The importance of immunity to the TSH-R as the basic effector in Graves' Disease is strongly supported by the development of  animal models. Costagliola, Ludgate and coworkers  immunized outbred mice by injection of a plasmid expressing TSH-R into their muscle, and the mice developed elevated T4, thyroid T cell infiltration, and changes in the orbit typical of ophthalmopathy49.3.  In other studies mice injected with fibroblasts co-expressing full length human TSH-R and an MHC Class II protein developed thyroid stimulating antibodies and elevated T4 levels. In line with the role of HLA DRB1*0301 fostering Graves in humans(see above), mice made transgenic for expression of this human HLA protein are more susceptible to this induction of "Graves' disease" than are mice transgenic for other HLA proteins(49.4).

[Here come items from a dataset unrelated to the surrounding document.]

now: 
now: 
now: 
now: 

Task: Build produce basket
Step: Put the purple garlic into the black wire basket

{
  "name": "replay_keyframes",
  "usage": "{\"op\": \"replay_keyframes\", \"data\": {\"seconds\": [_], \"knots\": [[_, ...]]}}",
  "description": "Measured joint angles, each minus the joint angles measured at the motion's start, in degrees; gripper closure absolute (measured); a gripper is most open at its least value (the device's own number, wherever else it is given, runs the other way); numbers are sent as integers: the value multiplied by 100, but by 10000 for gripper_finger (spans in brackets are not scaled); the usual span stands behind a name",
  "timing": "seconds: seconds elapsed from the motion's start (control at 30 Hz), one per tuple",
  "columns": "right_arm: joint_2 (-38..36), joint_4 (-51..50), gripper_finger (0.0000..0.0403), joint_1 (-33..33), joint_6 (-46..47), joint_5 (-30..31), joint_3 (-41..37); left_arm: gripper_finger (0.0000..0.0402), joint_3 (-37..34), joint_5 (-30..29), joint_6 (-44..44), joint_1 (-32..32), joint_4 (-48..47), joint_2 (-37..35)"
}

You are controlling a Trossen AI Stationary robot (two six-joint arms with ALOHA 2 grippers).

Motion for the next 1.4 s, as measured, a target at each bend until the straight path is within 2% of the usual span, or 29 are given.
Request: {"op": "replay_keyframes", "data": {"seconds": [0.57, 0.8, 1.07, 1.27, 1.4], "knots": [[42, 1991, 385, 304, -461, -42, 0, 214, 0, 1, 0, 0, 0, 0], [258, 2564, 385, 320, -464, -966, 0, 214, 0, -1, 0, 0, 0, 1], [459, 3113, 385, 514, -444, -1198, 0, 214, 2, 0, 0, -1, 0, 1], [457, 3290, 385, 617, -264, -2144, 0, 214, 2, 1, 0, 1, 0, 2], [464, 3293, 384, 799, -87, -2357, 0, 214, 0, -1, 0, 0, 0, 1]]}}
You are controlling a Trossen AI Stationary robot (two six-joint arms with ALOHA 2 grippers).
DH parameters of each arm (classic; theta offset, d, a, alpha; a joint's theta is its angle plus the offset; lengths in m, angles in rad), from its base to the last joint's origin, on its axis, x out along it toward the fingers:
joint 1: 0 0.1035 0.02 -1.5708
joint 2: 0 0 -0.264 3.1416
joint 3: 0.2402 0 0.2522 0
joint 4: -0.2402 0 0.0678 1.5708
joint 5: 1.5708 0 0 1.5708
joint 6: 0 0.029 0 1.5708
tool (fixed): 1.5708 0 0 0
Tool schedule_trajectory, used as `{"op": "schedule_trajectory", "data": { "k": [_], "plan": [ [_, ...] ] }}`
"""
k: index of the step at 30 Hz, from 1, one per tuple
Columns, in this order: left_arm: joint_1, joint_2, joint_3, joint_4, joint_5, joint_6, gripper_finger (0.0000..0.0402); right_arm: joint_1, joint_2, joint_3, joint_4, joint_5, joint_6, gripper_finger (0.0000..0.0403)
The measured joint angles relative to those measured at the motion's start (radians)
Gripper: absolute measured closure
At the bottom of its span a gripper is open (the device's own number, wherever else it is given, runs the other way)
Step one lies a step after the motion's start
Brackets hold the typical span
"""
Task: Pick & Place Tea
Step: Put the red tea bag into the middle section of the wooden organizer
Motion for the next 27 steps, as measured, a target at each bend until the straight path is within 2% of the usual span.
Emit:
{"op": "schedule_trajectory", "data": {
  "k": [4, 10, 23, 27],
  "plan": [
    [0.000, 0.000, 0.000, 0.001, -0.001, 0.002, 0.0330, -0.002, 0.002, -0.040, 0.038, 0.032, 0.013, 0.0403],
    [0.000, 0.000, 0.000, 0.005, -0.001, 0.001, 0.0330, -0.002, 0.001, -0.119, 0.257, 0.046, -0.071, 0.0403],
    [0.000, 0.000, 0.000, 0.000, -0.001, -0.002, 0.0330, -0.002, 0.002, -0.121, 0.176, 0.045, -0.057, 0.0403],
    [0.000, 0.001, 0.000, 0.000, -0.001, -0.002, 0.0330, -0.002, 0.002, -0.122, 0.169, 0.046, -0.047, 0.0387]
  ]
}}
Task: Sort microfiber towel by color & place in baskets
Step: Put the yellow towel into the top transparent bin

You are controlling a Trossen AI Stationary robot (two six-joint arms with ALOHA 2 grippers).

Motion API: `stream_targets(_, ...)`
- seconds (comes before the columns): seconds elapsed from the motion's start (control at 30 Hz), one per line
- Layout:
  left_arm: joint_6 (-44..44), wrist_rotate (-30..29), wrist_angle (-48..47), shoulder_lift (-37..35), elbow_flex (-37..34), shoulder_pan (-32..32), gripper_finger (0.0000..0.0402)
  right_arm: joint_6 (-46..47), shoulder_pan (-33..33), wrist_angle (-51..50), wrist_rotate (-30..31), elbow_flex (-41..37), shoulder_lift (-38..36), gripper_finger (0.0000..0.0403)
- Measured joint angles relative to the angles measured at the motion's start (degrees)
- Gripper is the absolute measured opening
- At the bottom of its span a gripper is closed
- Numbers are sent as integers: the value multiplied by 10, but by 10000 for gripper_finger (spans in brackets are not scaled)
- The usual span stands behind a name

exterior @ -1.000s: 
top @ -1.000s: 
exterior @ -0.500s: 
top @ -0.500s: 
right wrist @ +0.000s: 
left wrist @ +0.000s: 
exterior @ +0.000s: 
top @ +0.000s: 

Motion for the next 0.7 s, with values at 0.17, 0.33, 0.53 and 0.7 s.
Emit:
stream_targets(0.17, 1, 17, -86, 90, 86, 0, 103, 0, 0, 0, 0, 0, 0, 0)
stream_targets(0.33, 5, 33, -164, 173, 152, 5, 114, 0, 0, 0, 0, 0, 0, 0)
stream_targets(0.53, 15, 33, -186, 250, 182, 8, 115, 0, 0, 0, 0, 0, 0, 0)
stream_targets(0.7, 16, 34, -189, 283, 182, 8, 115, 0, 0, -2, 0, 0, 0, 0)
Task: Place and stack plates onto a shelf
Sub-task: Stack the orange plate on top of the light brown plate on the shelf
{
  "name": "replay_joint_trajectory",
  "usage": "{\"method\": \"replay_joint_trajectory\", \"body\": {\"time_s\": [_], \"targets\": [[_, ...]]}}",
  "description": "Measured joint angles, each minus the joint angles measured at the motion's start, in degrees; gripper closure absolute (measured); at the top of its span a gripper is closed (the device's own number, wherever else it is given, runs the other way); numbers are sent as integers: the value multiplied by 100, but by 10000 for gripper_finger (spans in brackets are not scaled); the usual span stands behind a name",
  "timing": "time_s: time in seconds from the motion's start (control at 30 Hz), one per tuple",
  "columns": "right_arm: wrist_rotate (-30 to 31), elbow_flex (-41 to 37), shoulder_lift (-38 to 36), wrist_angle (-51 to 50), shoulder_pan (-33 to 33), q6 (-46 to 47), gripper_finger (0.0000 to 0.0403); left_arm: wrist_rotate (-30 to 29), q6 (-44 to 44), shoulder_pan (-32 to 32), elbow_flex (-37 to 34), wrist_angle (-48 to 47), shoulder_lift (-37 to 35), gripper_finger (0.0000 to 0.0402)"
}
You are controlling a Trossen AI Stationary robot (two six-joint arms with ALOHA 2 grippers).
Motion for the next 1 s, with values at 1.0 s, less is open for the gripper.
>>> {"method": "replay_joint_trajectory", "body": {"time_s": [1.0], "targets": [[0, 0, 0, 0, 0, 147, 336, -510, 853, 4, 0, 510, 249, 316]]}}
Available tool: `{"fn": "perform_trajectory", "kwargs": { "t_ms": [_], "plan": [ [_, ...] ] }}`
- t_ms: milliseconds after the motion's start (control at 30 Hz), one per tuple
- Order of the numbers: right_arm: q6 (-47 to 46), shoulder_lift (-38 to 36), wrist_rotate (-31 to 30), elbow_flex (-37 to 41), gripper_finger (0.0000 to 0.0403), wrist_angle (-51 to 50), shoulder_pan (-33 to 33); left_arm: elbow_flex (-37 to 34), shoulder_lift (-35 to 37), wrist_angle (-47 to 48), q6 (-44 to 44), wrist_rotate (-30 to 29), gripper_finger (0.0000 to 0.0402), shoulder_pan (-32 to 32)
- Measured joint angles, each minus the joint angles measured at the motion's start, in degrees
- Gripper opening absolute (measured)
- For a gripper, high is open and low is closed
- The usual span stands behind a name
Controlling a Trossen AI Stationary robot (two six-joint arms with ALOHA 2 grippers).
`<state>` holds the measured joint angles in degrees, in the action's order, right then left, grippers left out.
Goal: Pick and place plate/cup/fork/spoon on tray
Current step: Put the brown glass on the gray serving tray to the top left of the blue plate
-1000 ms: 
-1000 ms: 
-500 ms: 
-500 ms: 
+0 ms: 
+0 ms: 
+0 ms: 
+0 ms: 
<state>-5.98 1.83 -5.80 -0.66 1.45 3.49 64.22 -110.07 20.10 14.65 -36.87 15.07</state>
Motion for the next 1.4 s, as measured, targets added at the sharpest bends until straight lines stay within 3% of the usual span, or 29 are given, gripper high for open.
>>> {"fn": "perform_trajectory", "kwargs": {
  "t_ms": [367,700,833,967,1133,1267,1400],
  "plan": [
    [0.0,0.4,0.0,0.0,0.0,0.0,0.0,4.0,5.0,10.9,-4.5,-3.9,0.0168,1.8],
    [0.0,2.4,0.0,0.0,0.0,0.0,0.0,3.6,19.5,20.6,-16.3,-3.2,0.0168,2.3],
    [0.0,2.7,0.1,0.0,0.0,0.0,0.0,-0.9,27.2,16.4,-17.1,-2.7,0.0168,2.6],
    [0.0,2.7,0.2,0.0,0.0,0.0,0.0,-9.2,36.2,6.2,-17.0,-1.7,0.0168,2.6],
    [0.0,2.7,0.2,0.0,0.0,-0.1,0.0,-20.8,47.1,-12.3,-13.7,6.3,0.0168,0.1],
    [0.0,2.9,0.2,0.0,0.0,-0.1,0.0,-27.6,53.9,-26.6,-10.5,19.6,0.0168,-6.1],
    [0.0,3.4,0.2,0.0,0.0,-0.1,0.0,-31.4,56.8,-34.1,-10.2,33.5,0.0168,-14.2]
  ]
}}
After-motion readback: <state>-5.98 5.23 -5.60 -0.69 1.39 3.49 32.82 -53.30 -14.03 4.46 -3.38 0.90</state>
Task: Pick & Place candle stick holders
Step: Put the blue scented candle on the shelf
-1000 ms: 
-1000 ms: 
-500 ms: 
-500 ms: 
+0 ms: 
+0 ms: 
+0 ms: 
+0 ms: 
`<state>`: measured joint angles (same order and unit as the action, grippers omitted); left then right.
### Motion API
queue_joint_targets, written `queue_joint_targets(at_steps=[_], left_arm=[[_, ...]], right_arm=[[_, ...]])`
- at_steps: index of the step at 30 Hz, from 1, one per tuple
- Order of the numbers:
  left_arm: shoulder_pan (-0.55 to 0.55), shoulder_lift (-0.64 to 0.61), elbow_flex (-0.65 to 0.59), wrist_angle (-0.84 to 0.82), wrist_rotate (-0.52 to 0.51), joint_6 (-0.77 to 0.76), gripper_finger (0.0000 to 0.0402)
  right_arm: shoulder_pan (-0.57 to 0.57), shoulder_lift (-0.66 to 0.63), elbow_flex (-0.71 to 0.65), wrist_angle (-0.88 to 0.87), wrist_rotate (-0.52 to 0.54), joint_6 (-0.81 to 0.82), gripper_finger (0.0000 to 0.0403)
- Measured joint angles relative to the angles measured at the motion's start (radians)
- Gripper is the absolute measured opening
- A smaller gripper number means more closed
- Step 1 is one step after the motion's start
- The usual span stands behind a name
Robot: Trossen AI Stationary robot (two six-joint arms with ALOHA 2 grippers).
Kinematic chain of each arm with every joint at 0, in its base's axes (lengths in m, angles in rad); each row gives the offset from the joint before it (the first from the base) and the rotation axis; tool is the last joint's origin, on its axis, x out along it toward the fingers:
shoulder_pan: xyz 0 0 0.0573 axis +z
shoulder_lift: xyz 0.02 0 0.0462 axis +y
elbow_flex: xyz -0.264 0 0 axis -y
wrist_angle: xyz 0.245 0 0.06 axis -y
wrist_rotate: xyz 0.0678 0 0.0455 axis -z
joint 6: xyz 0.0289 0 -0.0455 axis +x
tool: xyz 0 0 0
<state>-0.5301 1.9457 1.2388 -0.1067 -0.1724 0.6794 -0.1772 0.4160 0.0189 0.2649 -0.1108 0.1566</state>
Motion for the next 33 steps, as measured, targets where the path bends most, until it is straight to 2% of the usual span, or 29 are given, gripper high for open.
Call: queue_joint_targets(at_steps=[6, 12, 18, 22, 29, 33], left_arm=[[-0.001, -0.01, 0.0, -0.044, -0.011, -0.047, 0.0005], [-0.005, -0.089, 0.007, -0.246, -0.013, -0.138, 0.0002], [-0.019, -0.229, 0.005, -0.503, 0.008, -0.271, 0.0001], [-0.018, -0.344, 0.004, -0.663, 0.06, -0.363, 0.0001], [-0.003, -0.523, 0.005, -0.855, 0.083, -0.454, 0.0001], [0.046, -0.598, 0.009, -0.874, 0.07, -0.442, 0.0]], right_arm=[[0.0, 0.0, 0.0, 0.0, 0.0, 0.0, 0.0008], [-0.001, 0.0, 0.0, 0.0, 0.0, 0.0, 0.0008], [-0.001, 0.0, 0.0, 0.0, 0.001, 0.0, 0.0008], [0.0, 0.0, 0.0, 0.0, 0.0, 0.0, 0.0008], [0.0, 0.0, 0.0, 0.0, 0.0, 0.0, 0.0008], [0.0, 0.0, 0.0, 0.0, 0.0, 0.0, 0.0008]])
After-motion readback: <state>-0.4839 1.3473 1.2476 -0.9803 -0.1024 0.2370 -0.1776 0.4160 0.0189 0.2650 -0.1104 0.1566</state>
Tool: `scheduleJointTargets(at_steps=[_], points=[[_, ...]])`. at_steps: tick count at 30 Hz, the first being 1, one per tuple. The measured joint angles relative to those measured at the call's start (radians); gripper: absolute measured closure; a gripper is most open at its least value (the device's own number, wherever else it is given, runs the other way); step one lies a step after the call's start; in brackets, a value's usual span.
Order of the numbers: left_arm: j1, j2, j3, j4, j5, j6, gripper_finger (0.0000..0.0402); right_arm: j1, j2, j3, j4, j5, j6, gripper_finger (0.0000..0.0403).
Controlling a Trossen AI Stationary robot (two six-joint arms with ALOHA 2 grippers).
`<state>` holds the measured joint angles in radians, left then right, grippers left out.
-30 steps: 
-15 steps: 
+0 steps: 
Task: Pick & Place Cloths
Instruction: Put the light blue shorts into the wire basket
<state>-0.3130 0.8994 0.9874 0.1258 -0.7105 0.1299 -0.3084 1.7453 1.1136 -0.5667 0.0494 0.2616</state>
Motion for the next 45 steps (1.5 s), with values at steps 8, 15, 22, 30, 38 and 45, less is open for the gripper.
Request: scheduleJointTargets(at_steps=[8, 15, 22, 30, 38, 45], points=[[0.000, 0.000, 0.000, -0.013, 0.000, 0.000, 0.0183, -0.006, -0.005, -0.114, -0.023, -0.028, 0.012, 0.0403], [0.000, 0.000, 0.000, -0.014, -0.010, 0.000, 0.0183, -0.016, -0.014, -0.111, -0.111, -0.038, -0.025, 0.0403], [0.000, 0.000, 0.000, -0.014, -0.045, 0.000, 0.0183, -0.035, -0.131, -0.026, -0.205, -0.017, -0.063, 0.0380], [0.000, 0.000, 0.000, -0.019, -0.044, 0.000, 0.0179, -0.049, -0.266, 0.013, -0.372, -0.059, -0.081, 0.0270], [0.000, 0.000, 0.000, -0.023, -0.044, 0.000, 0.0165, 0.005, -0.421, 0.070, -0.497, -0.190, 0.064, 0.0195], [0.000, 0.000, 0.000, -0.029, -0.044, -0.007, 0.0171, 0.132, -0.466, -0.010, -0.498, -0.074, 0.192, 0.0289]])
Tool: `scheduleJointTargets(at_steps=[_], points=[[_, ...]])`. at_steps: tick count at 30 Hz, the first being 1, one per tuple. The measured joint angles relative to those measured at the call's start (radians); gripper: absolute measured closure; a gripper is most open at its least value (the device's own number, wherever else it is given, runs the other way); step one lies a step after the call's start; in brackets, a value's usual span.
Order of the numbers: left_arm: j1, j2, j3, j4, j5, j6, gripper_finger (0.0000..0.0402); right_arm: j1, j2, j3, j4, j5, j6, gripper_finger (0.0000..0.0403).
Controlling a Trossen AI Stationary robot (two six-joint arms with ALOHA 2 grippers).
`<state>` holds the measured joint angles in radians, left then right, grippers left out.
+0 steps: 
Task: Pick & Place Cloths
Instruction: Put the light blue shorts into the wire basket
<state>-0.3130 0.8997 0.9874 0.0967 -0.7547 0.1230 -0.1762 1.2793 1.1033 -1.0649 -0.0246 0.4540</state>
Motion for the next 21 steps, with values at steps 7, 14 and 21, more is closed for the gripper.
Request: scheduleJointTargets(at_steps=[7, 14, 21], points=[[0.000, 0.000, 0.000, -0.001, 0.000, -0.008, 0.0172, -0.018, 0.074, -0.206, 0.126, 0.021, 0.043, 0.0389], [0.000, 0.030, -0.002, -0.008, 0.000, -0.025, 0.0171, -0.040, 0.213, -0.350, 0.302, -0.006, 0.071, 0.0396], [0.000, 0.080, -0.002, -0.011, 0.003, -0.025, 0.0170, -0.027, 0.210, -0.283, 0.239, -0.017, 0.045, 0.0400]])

A role for antibodies  binding to and stimulating the IGF-1 receptor has been proposed. IgG isolated from the sera of patients with Graves' disease (GD-IgG) provoked in orbital fibroblasts the synthesis of hyaluronan. The effect of GD-IgG was reproduced by IGF-I, and appeared to be mediated through the IGF-I receptor. TSH failed to influence the synthesis of hyaluronan. In contrast to the effects in GD fibroblasts, cultures derived from donors without known thyroid disease fail to respond to GD-IgG or IGF-I. The observation that hyaluronan production is induced by GD-IgG in fibroblasts suggests that the IGF-I receptor and its activating antibodies may represent a key pathway through which important pathogenic events in thyroid-associated ophthalmopathy are mediated (49.5).